▸ Stored data:
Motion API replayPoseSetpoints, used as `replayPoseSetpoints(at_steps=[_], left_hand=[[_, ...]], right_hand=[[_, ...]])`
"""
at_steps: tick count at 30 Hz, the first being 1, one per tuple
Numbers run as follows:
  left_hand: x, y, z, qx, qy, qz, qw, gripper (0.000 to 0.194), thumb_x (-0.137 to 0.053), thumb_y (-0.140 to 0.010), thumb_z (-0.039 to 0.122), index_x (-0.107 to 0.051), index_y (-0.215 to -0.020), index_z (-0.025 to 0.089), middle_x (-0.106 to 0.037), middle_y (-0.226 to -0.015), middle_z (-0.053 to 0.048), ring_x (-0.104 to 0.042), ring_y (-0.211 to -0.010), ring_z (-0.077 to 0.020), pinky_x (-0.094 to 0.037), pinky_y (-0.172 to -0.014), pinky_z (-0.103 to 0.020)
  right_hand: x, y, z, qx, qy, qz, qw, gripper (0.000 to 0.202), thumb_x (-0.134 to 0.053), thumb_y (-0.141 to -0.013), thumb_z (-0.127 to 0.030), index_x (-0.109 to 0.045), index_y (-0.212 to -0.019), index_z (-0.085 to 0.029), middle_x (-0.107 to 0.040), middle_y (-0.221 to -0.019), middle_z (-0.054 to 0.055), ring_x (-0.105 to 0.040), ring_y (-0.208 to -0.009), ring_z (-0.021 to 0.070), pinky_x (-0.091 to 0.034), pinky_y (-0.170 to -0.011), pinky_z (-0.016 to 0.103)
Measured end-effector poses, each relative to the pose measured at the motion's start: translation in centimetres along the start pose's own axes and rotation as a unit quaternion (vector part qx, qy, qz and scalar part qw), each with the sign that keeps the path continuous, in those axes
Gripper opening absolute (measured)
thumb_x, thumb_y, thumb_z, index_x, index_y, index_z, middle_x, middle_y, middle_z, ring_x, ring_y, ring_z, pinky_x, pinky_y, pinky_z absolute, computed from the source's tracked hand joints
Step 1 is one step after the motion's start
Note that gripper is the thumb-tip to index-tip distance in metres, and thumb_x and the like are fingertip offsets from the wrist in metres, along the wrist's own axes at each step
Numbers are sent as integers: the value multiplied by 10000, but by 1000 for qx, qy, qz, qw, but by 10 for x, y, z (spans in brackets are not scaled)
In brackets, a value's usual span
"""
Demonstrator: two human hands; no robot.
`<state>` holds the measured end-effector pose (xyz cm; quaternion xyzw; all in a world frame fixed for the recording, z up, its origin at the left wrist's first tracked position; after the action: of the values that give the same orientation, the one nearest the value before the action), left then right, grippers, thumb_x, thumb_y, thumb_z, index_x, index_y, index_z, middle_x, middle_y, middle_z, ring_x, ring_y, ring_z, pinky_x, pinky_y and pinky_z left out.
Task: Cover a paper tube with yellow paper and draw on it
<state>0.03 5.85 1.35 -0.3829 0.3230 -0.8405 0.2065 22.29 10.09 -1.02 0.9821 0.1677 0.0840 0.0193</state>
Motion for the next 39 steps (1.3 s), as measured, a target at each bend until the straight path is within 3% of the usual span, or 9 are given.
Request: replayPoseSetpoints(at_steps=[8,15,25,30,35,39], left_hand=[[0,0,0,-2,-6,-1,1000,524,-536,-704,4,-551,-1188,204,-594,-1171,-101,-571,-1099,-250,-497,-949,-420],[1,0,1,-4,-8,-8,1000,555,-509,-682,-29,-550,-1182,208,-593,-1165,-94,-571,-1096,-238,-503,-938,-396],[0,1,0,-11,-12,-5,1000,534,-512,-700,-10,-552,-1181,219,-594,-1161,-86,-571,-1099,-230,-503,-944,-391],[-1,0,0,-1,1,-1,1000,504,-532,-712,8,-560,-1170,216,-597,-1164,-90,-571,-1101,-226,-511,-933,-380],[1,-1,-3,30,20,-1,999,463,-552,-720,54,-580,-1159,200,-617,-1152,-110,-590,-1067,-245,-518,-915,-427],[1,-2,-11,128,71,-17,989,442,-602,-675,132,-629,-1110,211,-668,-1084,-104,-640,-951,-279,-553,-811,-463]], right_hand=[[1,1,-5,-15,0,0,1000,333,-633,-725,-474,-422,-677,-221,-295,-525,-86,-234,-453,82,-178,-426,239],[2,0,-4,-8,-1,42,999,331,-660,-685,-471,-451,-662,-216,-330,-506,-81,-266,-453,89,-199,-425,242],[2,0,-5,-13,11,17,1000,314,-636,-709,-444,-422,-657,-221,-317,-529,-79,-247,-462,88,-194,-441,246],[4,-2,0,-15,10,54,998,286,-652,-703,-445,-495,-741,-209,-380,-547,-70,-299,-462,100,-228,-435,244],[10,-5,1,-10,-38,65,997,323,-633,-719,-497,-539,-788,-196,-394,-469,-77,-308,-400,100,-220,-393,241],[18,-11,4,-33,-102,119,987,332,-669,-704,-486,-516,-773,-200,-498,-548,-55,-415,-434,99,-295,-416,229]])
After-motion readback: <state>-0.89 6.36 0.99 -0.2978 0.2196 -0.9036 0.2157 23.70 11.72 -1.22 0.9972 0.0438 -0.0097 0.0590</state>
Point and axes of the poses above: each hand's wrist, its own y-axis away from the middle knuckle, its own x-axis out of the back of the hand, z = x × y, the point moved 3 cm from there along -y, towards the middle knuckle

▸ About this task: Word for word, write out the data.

▸ Result below:
Motion API replayPoseSetpoints, used as `replayPoseSetpoints(at_steps=[_], left_hand=[[_, ...]], right_hand=[[_, ...]])`
"""
at_steps: tick count at 30 Hz, the first being 1, one per tuple
Numbers run as follows:
  left_hand: x, y, z, qx, qy, qz, qw, gripper (0.000 to 0.194), thumb_x (-0.137 to 0.053), thumb_y (-0.140 to 0.010), thumb_z (-0.039 to 0.122), index_x (-0.107 to 0.051), index_y (-0.215 to -0.020), index_z (-0.025 to 0.089), middle_x (-0.106 to 0.037), middle_y (-0.226 to -0.015), middle_z (-0.053 to 0.048), ring_x (-0.104 to 0.042), ring_y (-0.211 to -0.010), ring_z (-0.077 to 0.020), pinky_x (-0.094 to 0.037), pinky_y (-0.172 to -0.014), pinky_z (-0.103 to 0.020)
  right_hand: x, y, z, qx, qy, qz, qw, gripper (0.000 to 0.202), thumb_x (-0.134 to 0.053), thumb_y (-0.141 to -0.013), thumb_z (-0.127 to 0.030), index_x (-0.109 to 0.045), index_y (-0.212 to -0.019), index_z (-0.085 to 0.029), middle_x (-0.107 to 0.040), middle_y (-0.221 to -0.019), middle_z (-0.054 to 0.055), ring_x (-0.105 to 0.040), ring_y (-0.208 to -0.009), ring_z (-0.021 to 0.070), pinky_x (-0.091 to 0.034), pinky_y (-0.170 to -0.011), pinky_z (-0.016 to 0.103)
Measured end-effector poses, each relative to the pose measured at the motion's start: translation in centimetres along the start pose's own axes and rotation as a unit quaternion (vector part qx, qy, qz and scalar part qw), each with the sign that keeps the path continuous, in those axes
Gripper opening absolute (measured)
thumb_x, thumb_y, thumb_z, index_x, index_y, index_z, middle_x, middle_y, middle_z, ring_x, ring_y, ring_z, pinky_x, pinky_y, pinky_z absolute, computed from the source's tracked hand joints
Step 1 is one step after the motion's start
Note that gripper is the thumb-tip to index-tip distance in metres, and thumb_x and the like are fingertip offsets from the wrist in metres, along the wrist's own axes at each step
Numbers are sent as integers: the value multiplied by 10000, but by 1000 for qx, qy, qz, qw, but by 10 for x, y, z (spans in brackets are not scaled)
In brackets, a value's usual span
"""
Demonstrator: two human hands; no robot.
`<state>` holds the measured end-effector pose (xyz cm; quaternion xyzw; all in a world frame fixed for the recording, z up, its origin at the left wrist's first tracked position; after the action: of the values that give the same orientation, the one nearest the value before the action), left then right, grippers, thumb_x, thumb_y, thumb_z, index_x, index_y, index_z, middle_x, middle_y, middle_z, ring_x, ring_y, ring_z, pinky_x, pinky_y and pinky_z left out.
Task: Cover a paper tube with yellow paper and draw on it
<state>0.03 5.85 1.35 -0.3829 0.3230 -0.8405 0.2065 22.29 10.09 -1.02 0.9821 0.1677 0.0840 0.0193</state>
Motion for the next 39 steps (1.3 s), as measured, a target at each bend until the straight path is within 3% of the usual span, or 9 are given.
Request: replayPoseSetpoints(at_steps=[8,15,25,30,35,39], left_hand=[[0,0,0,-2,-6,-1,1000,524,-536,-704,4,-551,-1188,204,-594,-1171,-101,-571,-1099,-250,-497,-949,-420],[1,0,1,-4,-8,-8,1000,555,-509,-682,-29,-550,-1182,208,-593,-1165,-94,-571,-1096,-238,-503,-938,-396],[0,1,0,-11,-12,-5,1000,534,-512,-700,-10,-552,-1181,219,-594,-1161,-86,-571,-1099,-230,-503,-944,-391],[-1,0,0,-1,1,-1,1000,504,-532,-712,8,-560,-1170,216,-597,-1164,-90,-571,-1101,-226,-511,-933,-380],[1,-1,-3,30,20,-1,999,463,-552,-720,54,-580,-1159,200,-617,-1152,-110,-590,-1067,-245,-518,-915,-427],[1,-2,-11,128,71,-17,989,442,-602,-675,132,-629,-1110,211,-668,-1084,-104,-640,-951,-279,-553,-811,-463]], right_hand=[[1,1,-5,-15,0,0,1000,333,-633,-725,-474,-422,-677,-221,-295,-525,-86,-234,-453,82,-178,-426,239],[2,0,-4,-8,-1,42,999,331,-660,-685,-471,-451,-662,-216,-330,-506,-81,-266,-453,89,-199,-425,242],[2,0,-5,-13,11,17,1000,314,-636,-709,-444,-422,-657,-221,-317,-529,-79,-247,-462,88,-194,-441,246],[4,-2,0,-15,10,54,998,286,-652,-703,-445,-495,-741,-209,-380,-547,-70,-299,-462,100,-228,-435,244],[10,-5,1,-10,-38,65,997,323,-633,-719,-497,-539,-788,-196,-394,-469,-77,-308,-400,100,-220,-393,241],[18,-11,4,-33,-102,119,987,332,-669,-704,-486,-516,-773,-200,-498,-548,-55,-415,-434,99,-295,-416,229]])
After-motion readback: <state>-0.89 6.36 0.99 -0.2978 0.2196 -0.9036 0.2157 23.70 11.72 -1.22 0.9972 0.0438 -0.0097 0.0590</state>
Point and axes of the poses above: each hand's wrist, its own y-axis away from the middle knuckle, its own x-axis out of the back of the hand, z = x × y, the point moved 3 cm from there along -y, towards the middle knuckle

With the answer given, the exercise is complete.